- Task statement: Each line from the one containing "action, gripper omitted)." to the last line of the listing below is to be duplicated exactly, and no picture is to be carried over.

- Given data:
"""

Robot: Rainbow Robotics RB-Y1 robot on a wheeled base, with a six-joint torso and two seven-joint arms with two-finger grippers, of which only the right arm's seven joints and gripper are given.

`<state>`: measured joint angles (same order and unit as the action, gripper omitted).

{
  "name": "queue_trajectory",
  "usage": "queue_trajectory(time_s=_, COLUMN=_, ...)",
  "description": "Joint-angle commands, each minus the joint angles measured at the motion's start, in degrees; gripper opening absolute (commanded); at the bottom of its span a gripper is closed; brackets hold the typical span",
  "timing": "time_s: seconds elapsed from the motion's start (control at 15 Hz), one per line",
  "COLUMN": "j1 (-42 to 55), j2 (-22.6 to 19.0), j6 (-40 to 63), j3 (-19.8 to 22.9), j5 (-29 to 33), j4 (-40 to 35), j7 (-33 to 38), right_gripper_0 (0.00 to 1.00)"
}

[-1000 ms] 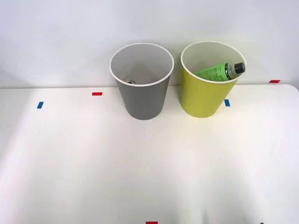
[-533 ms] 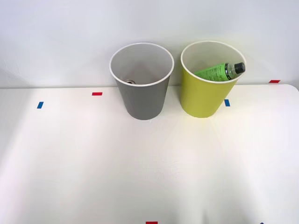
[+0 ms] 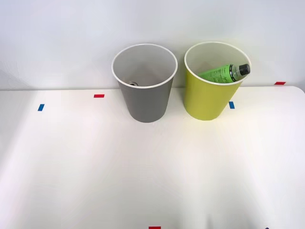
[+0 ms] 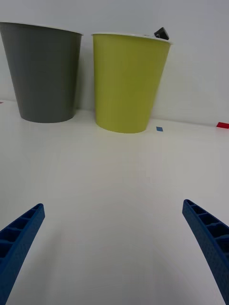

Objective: Put cans in the gray bin, plastic bottles in the light green bin

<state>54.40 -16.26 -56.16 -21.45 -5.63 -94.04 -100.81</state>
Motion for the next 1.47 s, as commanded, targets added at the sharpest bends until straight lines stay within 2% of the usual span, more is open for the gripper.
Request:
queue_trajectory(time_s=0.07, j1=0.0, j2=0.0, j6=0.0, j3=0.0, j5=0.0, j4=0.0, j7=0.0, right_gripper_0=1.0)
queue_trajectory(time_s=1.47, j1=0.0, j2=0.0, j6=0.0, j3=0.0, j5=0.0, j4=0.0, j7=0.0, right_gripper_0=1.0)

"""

- Answer to this task:
`<state>`: measured joint angles (same order and unit as the action, gripper omitted).

{
  "name": "queue_trajectory",
  "usage": "queue_trajectory(time_s=_, COLUMN=_, ...)",
  "description": "Joint-angle commands, each minus the joint angles measured at the motion's start, in degrees; gripper opening absolute (commanded); at the bottom of its span a gripper is closed; brackets hold the typical span",
  "timing": "time_s: seconds elapsed from the motion's start (control at 15 Hz), one per line",
  "COLUMN": "j1 (-42 to 55), j2 (-22.6 to 19.0), j6 (-40 to 63), j3 (-19.8 to 22.9), j5 (-29 to 33), j4 (-40 to 35), j7 (-33 to 38), right_gripper_0 (0.00 to 1.00)"
}

[-1000 ms] 
[-533 ms] 
[+0 ms] 
[+0 ms] 

Objective: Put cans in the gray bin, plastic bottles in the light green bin

<state>54.40 -16.26 -56.16 -21.45 -5.63 -94.04 -100.81</state>
Motion for the next 1.47 s, as commanded, targets added at the sharpest bends until straight lines stay within 2% of the usual span, more is open for the gripper.
Request:
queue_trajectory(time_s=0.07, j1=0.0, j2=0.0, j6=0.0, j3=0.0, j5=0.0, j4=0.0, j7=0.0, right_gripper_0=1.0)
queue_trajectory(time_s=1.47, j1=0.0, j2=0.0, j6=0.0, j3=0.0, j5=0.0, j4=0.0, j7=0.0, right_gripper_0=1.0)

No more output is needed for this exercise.